The committee folk are pretty much dissing her for blowing up The Nostromo, an expensive M-class
star-freighter, ‘for reasons unknown.’
Ripley again tries to tell them about the alien that killed the rest of
the crew, but because the committee folk have located no physical evidence or
record of the alien, none of them believe her story and refuses to listen to
her warnings about the hundreds of alien eggs Kane saw on the planet, which is
now referred to as LV-426. They
therefore revoke her flight officer license and sentence her to attend a series
of psych evaluations. Ripley tries one
more time to warn the head chairman by telling him to look on LV-426, but he
once again dismisses her warnings by informing her that there’s a human terraforming
colony there now, and no one has ever reported coming across any alien ship or
lifeforms in the twenty years since the colony was established.
We now cut to LV-426, where the
colony called Hadley’s Hope is located.
Here, we also meet a family of four, who are heading off to some
middle-of-nowhere quadrant on Weyland-Yutani Corp orders, in order to see if
they can find something. And find
something they do. They stumble across
the very same alien spacescraft Captain Dallas, Lambert and Kane discovered in
the first movie. The mother and father
go off into the spacecraft, instructing their young son and daughter to stay in
their truck-like transport. After a
considerable amount of time passes and the parents still haven’t returned, the
little girl starts to worry. The instant
her brother tries to reassure her, the door flies open and the mother hurries
in, grabbing the radio to call for help.
The little girl screams in horror at the sight of her father lying on
the ground, a facehugger alien attached to his face.
Back on the spacestation, Ripley is
visited by Burke and another man named Lieutenant Gorman. They inform her that they’ve lost contact
with the colony on LV-426.
Understandably, Ripley is not pleased, and is partially offended that
they’re coming to her for help now after they dismissed her warnings and
virtually questioned her sanity. Burke
offers to restore her flight officer license if she agrees to go to the planet
with the military forces as a consultant, but Ripley refuses, stating she will
not set foot on that planet again.
However, after she has another PTSD-induced nightmare that night, she
contacts Burke and tells him she will only go along on the condition that they
agree to wipe the aliens out once and for all, and that no alien specimen is
brought back for study. Burke gives Ripley
his word that the company will agree to her terms.

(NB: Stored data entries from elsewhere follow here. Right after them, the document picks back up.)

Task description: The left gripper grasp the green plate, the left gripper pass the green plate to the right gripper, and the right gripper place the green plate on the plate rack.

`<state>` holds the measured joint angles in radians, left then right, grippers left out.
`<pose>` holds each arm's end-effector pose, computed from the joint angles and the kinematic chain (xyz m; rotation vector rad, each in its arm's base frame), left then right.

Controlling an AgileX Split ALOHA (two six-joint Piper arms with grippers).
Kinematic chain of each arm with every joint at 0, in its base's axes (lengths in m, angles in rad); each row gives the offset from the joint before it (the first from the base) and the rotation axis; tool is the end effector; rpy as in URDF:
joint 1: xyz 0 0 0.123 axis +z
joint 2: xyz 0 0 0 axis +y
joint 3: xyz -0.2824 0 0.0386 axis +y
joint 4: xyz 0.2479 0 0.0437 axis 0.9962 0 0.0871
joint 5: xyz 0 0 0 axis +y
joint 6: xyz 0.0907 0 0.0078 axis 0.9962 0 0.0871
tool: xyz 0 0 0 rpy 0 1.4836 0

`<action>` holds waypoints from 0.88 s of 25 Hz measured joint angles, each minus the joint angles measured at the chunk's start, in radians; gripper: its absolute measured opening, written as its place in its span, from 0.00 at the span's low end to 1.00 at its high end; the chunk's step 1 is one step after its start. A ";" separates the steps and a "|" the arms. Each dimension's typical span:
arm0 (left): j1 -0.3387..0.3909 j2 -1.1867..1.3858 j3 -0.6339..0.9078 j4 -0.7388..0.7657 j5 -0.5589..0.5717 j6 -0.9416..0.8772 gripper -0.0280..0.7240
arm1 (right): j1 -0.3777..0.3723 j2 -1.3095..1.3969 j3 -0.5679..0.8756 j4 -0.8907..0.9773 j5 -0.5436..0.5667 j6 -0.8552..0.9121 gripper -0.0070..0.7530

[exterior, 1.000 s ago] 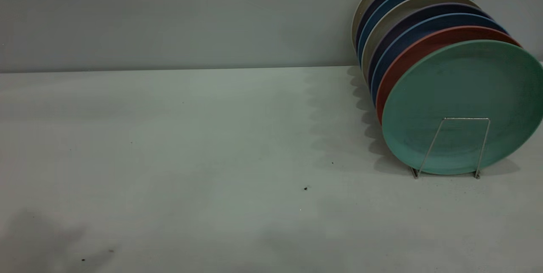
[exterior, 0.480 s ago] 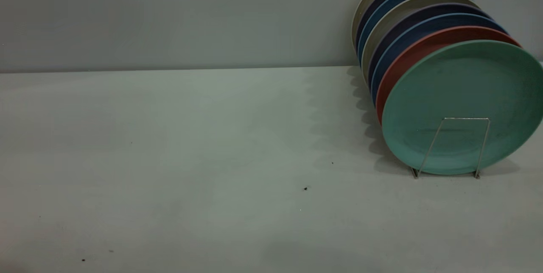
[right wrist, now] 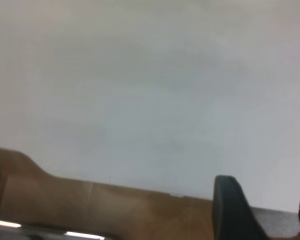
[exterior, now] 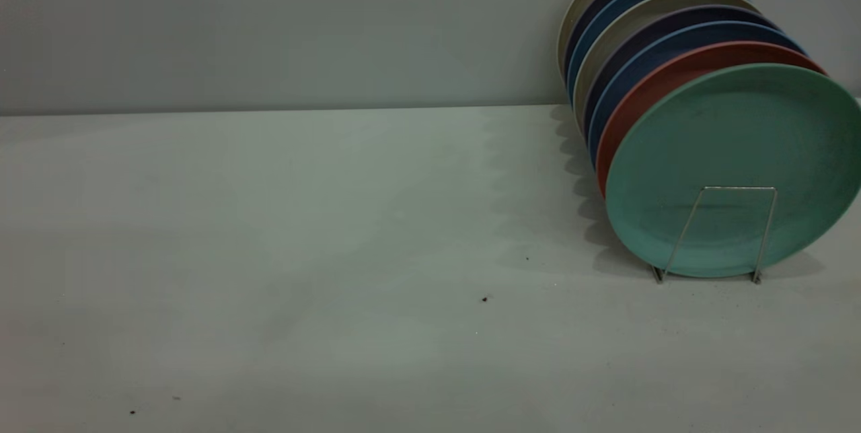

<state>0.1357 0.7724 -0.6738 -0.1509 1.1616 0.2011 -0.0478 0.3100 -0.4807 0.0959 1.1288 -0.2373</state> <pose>0.1115 0.0025 0.2838 0.0452 2.7228 -0.1104 0.0385 0.0061 0.2617 -0.2190 2.4256 -0.0037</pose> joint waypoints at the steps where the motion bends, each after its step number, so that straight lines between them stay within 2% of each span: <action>1: 0.000 -0.021 0.023 0.030 -0.001 -0.010 0.80 | 0.000 -0.012 0.000 0.000 0.000 0.000 0.46; 4: 0.000 -0.102 0.098 0.095 -0.009 -0.035 0.80 | 0.000 -0.059 0.000 0.000 -0.001 0.001 0.46; 8: 0.000 -0.202 0.173 0.106 -0.029 -0.041 0.80 | 0.007 -0.146 0.000 -0.001 0.000 0.002 0.46; 12: 0.000 -0.300 0.185 0.103 -0.050 -0.041 0.80 | 0.048 -0.230 0.000 -0.001 0.004 0.002 0.46; 22: 0.000 -0.528 0.186 0.087 -0.049 -0.042 0.80 | 0.049 -0.327 0.000 -0.001 0.011 0.002 0.46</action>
<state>0.1357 0.2442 -0.4876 -0.0634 1.1131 0.1586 0.0014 -0.0167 -0.4807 0.0947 1.1393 -0.2350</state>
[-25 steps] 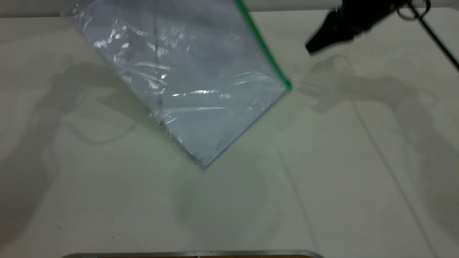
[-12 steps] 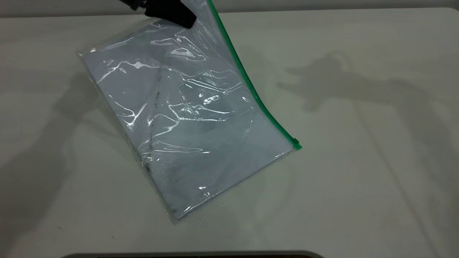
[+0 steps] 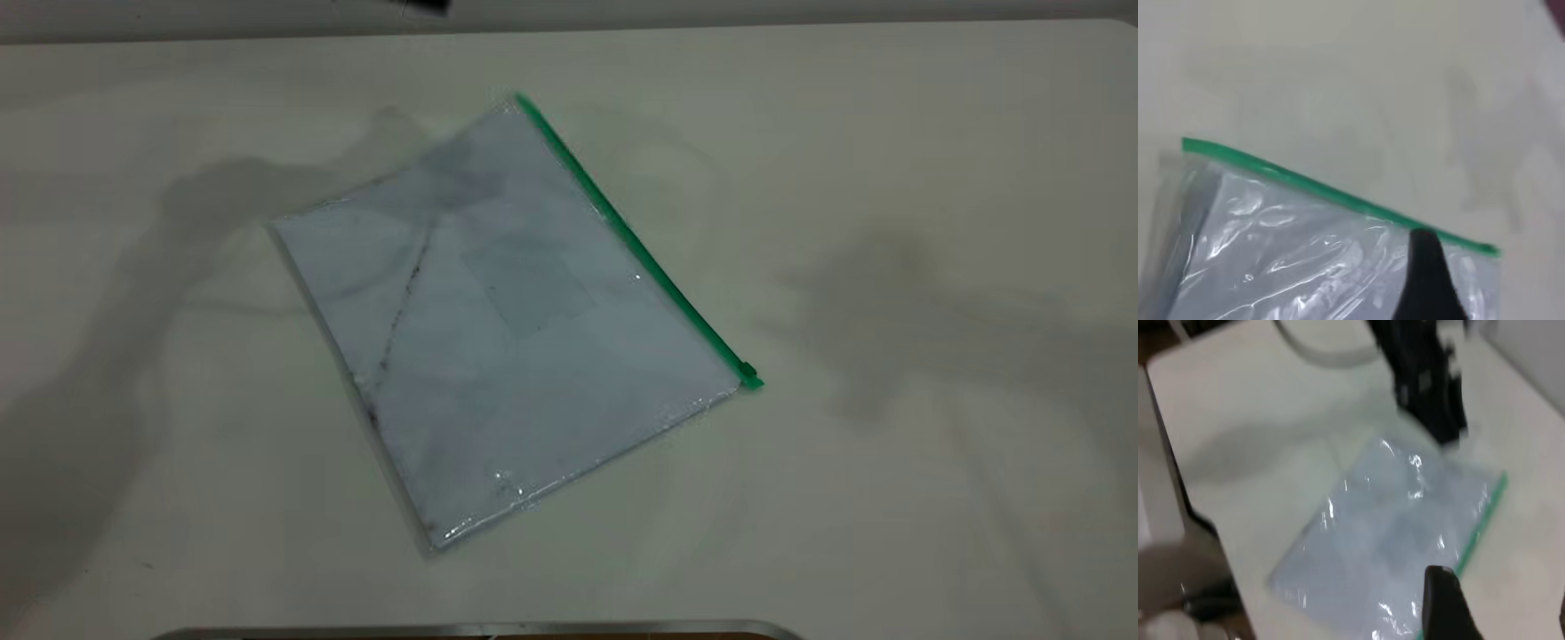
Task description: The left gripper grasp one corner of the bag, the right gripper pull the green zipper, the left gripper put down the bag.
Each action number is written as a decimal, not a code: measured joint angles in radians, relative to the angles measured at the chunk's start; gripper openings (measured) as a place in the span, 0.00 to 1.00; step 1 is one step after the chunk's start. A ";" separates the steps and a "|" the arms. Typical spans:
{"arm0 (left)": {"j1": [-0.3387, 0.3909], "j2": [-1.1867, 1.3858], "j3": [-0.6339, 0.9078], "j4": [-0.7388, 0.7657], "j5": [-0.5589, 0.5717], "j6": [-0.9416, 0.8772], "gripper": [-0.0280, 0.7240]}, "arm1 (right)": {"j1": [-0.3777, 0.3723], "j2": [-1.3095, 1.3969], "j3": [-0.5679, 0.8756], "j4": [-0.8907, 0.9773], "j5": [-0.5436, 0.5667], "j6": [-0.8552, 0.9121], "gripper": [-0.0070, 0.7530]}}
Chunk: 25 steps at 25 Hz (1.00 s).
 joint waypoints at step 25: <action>0.051 -1.013 0.025 0.569 0.131 -0.607 0.70 | 0.000 -0.793 0.639 -0.613 0.020 0.759 0.52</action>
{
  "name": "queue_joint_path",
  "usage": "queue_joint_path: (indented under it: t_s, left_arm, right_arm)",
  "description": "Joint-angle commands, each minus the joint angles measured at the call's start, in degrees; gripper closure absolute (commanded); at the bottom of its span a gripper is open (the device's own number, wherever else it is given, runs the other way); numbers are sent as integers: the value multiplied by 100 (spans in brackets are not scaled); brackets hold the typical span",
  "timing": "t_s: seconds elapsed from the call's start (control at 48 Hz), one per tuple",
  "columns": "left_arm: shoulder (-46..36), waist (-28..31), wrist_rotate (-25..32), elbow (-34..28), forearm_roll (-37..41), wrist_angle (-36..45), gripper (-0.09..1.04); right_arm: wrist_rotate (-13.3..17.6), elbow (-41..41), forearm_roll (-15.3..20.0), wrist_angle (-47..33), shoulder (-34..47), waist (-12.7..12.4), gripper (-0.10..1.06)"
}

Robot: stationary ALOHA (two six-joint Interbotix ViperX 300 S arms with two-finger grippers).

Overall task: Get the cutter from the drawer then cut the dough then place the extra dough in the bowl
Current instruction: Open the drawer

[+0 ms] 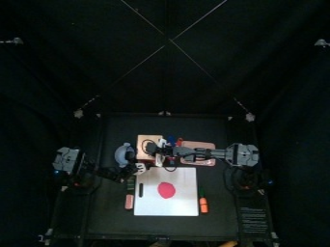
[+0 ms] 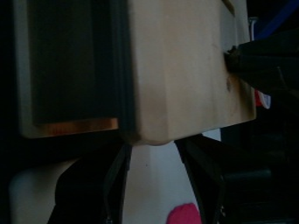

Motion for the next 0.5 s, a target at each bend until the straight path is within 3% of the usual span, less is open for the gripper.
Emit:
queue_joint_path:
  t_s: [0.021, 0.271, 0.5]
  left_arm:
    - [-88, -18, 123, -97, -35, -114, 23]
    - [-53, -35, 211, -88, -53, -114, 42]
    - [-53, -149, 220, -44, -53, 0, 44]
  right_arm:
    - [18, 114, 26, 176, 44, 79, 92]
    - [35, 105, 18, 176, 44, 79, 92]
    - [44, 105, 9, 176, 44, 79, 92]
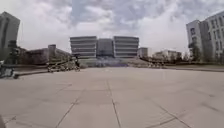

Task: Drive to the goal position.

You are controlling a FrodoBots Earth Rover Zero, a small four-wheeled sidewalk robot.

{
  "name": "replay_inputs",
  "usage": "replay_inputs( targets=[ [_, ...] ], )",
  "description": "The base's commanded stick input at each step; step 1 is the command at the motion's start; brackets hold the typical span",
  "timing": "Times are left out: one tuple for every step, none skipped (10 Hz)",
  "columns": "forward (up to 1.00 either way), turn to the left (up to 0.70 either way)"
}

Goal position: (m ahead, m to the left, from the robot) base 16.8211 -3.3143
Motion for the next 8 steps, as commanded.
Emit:
replay_inputs(
  targets=[
    [0.70,0.00],
    [0.70,0.00],
    [0.70,0.00],
    [0.70,0.00],
    [0.70,0.00],
    [0.70,0.00],
    [0.70,0.00],
    [0.70,0.00]
  ],
)
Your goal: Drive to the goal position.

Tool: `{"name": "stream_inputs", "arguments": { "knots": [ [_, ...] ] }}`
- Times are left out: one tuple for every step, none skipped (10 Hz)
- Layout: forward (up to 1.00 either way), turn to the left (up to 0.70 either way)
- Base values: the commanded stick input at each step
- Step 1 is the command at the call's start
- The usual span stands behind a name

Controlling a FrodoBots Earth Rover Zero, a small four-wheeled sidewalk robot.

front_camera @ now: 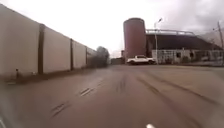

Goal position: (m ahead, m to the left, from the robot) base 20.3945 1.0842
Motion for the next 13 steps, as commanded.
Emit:
{"name": "stream_inputs", "arguments": {
  "knots": [
    [0.60, 0.00],
    [0.60, 0.00],
    [0.60, 0.00],
    [0.60, 0.00],
    [0.60, 0.00],
    [0.60, 0.00],
    [0.60, 0.00],
    [0.60, 0.00],
    [0.60, 0.00],
    [0.60, 0.00],
    [0.60, 0.00],
    [0.60, 0.00],
    [0.60, 0.00]
  ]
}}
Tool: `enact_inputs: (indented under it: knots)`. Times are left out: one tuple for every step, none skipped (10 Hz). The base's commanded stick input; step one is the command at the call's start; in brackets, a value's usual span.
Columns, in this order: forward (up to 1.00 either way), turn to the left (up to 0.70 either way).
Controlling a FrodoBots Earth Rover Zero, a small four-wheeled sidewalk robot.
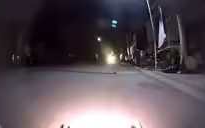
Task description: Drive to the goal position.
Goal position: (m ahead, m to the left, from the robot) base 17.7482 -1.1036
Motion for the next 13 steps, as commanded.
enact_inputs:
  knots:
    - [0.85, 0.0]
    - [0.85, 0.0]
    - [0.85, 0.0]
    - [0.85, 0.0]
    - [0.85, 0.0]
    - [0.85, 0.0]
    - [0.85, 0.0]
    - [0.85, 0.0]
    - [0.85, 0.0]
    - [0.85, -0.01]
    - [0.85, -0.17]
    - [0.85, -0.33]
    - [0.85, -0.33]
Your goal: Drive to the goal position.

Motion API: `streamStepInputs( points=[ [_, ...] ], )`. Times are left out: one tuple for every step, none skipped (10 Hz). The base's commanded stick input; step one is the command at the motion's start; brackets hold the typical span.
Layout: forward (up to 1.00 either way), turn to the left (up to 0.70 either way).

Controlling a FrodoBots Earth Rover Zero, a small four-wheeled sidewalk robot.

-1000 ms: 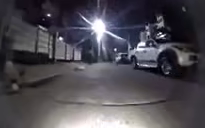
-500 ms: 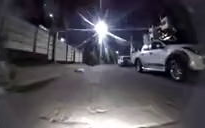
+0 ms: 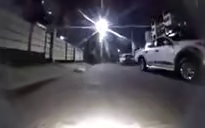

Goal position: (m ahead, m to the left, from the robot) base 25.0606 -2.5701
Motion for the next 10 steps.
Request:
streamStepInputs(
  points=[
    [1.0, 0.05],
    [1.0, 0.05],
    [1.0, 0.03],
    [1.0, -0.37],
    [1.0, -0.39],
    [1.0, -0.39],
    [1.0, -0.05],
    [1.0, 0.05],
    [1.0, 0.05],
    [1.0, 0.05]
  ],
)
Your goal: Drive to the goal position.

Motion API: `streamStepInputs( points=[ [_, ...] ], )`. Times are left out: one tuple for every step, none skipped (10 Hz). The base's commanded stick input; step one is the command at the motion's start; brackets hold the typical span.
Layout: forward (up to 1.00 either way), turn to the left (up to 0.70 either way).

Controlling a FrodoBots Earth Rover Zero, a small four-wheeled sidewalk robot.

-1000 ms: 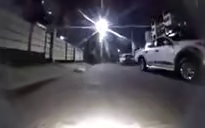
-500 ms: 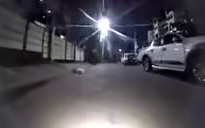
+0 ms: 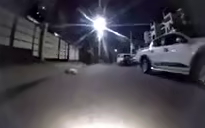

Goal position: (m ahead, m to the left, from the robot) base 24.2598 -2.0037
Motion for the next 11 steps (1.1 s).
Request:
streamStepInputs(
  points=[
    [1.0, 0.05],
    [1.0, 0.05],
    [1.0, 0.05],
    [1.0, 0.05],
    [1.0, 0.01],
    [1.0, -0.25],
    [1.0, -0.37],
    [1.0, -0.04],
    [1.0, 0.05],
    [1.0, 0.05],
    [1.0, 0.05]
  ],
)
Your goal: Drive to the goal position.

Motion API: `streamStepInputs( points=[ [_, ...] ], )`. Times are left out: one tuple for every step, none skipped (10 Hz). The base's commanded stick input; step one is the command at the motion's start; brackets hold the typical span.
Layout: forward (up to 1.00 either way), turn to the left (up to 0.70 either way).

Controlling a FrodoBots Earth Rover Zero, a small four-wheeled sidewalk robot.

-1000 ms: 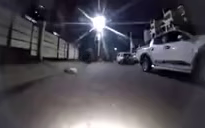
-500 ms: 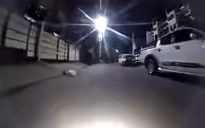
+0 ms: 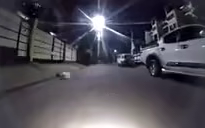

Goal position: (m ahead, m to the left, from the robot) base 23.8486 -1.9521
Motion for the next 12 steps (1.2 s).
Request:
streamStepInputs(
  points=[
    [1.0, 0.05],
    [1.0, 0.05],
    [1.0, 0.05],
    [1.0, 0.05],
    [1.0, 0.05],
    [1.0, 0.05],
    [1.0, 0.04],
    [1.0, -0.01],
    [1.0, -0.23],
    [1.0, -0.39],
    [1.0, -0.1],
    [1.0, 0.05]
  ],
)
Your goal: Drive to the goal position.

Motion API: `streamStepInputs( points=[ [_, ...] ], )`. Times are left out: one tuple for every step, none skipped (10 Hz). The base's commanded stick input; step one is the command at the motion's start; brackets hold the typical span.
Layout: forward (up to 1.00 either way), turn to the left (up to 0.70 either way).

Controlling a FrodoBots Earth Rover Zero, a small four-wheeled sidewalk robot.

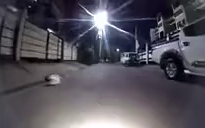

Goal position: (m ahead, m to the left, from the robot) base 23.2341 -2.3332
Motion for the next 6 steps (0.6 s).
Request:
streamStepInputs(
  points=[
    [1.0, 0.05],
    [1.0, 0.05],
    [1.0, 0.05],
    [1.0, 0.05],
    [1.0, 0.05],
    [1.0, 0.05]
  ],
)
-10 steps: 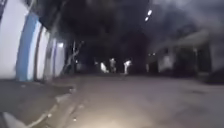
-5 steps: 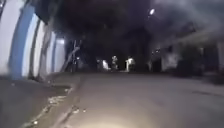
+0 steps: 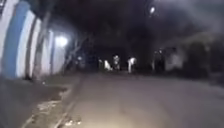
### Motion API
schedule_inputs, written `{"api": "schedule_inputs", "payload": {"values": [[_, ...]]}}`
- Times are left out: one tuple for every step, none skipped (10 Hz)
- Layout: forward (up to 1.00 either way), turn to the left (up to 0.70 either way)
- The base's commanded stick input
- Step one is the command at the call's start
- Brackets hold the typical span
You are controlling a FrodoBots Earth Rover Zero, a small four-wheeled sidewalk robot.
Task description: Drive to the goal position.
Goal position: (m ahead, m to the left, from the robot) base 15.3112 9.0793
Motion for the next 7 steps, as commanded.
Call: {"api": "schedule_inputs", "payload": {"values": [[0.70,0.00],[0.70,0.00],[0.70,0.00],[0.70,0.00],[0.70,0.00],[0.70,0.00],[0.70,0.00]]}}
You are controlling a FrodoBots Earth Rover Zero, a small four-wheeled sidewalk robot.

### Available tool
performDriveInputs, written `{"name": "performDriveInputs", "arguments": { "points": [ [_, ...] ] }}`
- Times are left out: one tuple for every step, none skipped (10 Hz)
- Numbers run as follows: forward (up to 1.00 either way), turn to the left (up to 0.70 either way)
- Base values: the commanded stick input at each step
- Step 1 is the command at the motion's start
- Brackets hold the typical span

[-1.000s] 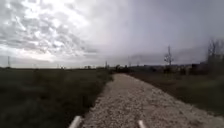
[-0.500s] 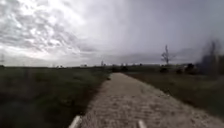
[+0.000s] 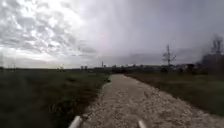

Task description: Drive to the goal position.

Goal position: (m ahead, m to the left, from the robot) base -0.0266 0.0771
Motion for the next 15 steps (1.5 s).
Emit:
{"name": "performDriveInputs", "arguments": {
  "points": [
    [0.5, -0.3],
    [0.5, -0.33],
    [0.5, -0.36],
    [0.5, -0.39],
    [0.5, -0.42],
    [0.5, -0.45],
    [0.5, -0.48],
    [0.5, -0.45],
    [0.5, -0.34],
    [0.5, -0.23],
    [0.5, -0.12],
    [0.5, -0.02],
    [0.5, 0.0],
    [0.5, 0.0],
    [0.5, 0.0]
  ]
}}
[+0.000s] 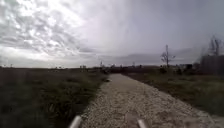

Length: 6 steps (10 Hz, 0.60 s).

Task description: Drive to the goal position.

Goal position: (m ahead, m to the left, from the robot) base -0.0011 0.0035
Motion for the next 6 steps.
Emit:
{"name": "performDriveInputs", "arguments": {
  "points": [
    [0.5, 0.0],
    [0.5, 0.0],
    [0.5, 0.0],
    [0.5, 0.0],
    [0.32, 0.0],
    [0.14, 0.0]
  ]
}}
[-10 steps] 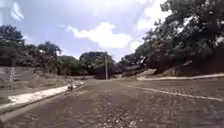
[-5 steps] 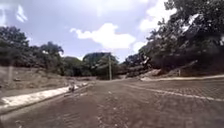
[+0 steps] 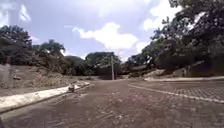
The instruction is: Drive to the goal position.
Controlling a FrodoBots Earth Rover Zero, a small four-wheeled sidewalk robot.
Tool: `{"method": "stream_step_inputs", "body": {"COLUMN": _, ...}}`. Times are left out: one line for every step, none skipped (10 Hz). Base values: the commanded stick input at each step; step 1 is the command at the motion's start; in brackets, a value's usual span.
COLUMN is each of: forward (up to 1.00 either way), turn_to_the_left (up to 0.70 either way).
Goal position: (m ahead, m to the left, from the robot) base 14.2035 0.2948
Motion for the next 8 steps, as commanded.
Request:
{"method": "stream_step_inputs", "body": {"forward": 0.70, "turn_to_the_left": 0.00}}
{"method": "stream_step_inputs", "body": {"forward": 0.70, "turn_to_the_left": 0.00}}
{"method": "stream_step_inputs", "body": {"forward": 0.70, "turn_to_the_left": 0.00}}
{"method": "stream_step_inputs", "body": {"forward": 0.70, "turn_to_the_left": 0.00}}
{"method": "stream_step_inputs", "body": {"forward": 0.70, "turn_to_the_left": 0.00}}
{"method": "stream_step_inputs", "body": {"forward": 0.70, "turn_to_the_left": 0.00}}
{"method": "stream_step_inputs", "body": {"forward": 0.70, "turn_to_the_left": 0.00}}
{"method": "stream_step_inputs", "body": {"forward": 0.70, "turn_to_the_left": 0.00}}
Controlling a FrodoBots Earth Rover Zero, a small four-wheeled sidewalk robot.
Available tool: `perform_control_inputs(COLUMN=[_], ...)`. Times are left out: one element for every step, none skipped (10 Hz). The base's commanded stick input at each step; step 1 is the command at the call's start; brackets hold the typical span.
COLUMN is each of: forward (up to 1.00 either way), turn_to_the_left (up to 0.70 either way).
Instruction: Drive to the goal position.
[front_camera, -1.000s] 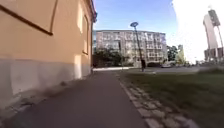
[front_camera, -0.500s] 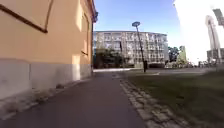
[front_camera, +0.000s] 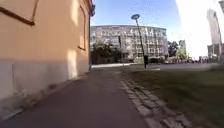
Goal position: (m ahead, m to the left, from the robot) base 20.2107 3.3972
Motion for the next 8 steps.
perform_control_inputs(forward=[0.7,0.7,0.7,0.7,0.7,0.7,0.7,0.7], turn_to_the_left=[0.0,0.0,0.0,0.0,0.0,0.0,0.02,0.07])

Ripley accompanies Burk and some
handpicked soldiers to journey to LV-426 aboard a spacecraft named The Sulaco, with them spending
most of the journey in stasis. When
they’re woken up, we get to meet the members of the rescue team, but there’s so
many of them, I can’t really remember most of their names. For that reason, I usually only focus on the
core bunch: Hicks, Hudson (whose claim to fame is his almost-incessant whining),
a butch Rambo-esque female named Vasquez, and a guy named Bishop, who is shown
to be extremely skilled with a knife.
When it’s revealed that Bishop is an android, Ripley, whose experience
with Ash left her with a firm prejudice for androids, is immediately
disgruntled. She demands that Bishop
stay away from her.
Before they arrive at LV-426, the
soldiers are debriefed and filled in on the specifics of the mission. It’s in this scene that the alien is
officially referred to as a Xenomorph for the first time. Ripley retells the soldiers about her history
with the Xenomorph. When the soldiers
start to act cavalier about the whole thing, Ripley is not impressed in the
slightest, and angrily tells them that it only took one Xenomorph to wipe out
her whole crew in a single day, which seems to sober them up a bit. (But not
enough to stop Hudson
from making cocky, smart-alecky jokes.)
Next, we get a rather boring scene
of them loading up one of The Sulaco’s
drop ships . This scene exists for two reasons. The first is to introduce the Power Loaders,
a kind of mechanical suit of armor/forklift combo, which will later play a part
in the movie’s climax. The second is to
throw in some product placement by showing off Ripley’s Reebok sneakers. Once that scene’s done, the soldiers, Ripley
and Burke file into the drop ship and released down to the planet’s
surface. When they’re dropped off at the
colony, the soldiers head inside while Ripley, Burke and Lieutenant Gorman stay
behind to monitor their progress. The
soldiers find the colony completely deserted, with the only sign of life coming
from someone’s pet gerbils. Through the
live video feed sent back by the soldier’s cameras, Ripley notices some huge
holes in the floor, and ceilings which appear to have been created by some sort
of corrosive acid. However, it’s decided
that the place is secure, and Lieutenant Gorman heads into the colony with
Burke and a still-worried Ripley.
As they continue to search the
colony, they stumble across a laboratory that contains facehuggers that are
being kept in large glass tubes, two of which are still living. Immediately afterwards, they discover a lone
survivor, the same little girl we saw earlier.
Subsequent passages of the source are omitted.